De repente, vejo jogado no lixo, num canetaço bem articulado entre uma juíza e os proprietários das grandes empresas de comunicação do país, todo o meu sonho e o de milhares de jovens que buscam anualmente as faculdades de Jornalismo para estudar, se formar e exercer a profissão com dignidade e respeito. Ela decretou que não precisa mais estudar para ser jornalista. Pode até ser analfabeto. Que todos os marginais que antigamente exerciam a profissão podem retornar. Que os revólveres e as algemas podem voltar para cima das mesas dos chefes das editorias de polícia. Que "repórti otoridadi podi batê in preso e vortá pra redação". E ter mulher na quadra.
Ainda bem que os dirigentes sindicais estão atentos e denunciam que o canetaço da juíza para o fim da exigência de formação para jornalista está vinculado ? e foi uma das várias exigências do capital externo ? à possibilidade aberta pelo Congresso Nacional para que grupos estrangeiros participem em até 30% do capital de empresas brasileiras de mídia. Não que elas estejam falidas. É que se utilizam da comunicação social apenas para conseguir capital para investir em outras áreas, que vão muito bem, obrigado.
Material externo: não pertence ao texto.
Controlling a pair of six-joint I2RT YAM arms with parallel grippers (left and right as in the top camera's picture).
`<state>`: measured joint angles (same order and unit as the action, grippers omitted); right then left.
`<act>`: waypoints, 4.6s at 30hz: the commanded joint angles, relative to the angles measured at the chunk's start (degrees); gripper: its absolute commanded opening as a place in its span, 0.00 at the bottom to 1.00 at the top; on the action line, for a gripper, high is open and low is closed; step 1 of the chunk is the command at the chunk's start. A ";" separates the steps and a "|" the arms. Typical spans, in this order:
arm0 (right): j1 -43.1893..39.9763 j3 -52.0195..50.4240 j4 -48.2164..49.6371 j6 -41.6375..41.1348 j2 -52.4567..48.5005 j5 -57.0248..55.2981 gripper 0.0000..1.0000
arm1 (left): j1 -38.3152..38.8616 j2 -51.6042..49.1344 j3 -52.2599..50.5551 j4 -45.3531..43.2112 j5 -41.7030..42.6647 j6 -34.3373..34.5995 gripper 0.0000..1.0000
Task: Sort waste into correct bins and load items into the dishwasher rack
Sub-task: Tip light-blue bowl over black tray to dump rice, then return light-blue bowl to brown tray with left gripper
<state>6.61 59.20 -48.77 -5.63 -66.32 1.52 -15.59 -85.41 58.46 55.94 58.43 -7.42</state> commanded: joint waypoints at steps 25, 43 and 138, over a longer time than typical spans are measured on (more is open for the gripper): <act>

É uma pena que alguns jornalistas e intelectuais brasileiros, com vastas folhas de serviço marcadamente progressistas, estejam caindo nesta ladainha, em nome de uma falsa e perigosa defesa da "liberdade de expressão".
Só resta aos jornalistas sérios deste país e à sociedade brasileira a luz das mentes dos senhores ministros do Supremo Tribunal Federal, do Superior Tribunal de Justiça, deputados e senadores. E do presidente da República, Fernando Henrique Cardoso, por que não? Todos serão procurados para que seja passado um corretor no canetaço articulado entre a juíza e os patrões das grandes empresas de comunicação do país e restaurado o respeito à profissão de jornalista.